@teacup,
teacup wrote:First of all, how is this unobservable matter more valid than an unobservable god?
Because of indirect empirical observations?
To decide which is more valid we would need to set out the grounding of each claim. I have never heard of a theist saying "the god I believe in is hypothetical". Scientists stamp dark matter as being hypothetical, they do not insist it is true, just a plausible explination worthy of further research.
teacup wrote:Second, does the fact that dark matter has been produced as a way for scientists to maintain their core beliefs (how gravity works) a sign that they are somewhat fundamental about their beliefs? Ruse in "Creation science is not a science" says scientists are not fundamental about their beliefs. (And creation scientists are fundamental)
I think (good) scientists are well adapted to abandoning beliefs when faced with evidence to the contrary. Its the nature of science to improve on what is known.

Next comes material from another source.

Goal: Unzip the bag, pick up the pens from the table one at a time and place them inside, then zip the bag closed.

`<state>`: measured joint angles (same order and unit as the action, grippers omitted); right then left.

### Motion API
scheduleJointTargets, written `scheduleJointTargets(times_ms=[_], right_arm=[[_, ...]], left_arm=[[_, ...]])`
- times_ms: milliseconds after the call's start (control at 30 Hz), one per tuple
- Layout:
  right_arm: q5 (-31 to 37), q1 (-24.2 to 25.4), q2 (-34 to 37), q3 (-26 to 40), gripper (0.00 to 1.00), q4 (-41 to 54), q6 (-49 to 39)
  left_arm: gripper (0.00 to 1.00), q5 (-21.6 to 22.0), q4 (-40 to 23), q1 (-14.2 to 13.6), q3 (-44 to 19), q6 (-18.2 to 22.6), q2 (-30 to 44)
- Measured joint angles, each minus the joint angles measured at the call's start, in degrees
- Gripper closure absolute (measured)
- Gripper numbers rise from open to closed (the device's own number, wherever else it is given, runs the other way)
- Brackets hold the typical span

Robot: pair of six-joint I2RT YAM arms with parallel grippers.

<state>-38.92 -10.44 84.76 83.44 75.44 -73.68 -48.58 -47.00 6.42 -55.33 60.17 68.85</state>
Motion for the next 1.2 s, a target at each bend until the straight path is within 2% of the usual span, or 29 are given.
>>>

teacup wrote:Also, could this situation be like the outdated phlogiston theory? Scientists had an idea of how things burned, their tests didn't quite match up, so they adjusted their theory. Kuhn shows us how this is an example of a paradigm shift. Once we figured something else out (how oxygen works) we were able to shift paradigms. Could scientists be stuck in a paradigm about gravity and forces in outer space that will eventually shift (once we have a new/better theory)? Could dark matter just be buying us time, a way to make sense of things that we can't quite understand just yet?
It could very well be. Science is at a loss when it comes to trying to reconcile the behaviour of the very small with the behaviour of the very large.
General relativity has passed many experimental tests
Tests of general relativity - Wikipedia, the free encyclopedia and even if GR fails precision testing at the scale of galaxies (see link), it still works fine in its limited domain. Just as Newtons ideas of gravity works fine in its domain and was not abandoned when GR came along, GR wont be discarded either.
May I ask, why do you think people have yet to abandon certain ideas? For example why do people abandon phlogiston theory yet cling to the idea of god?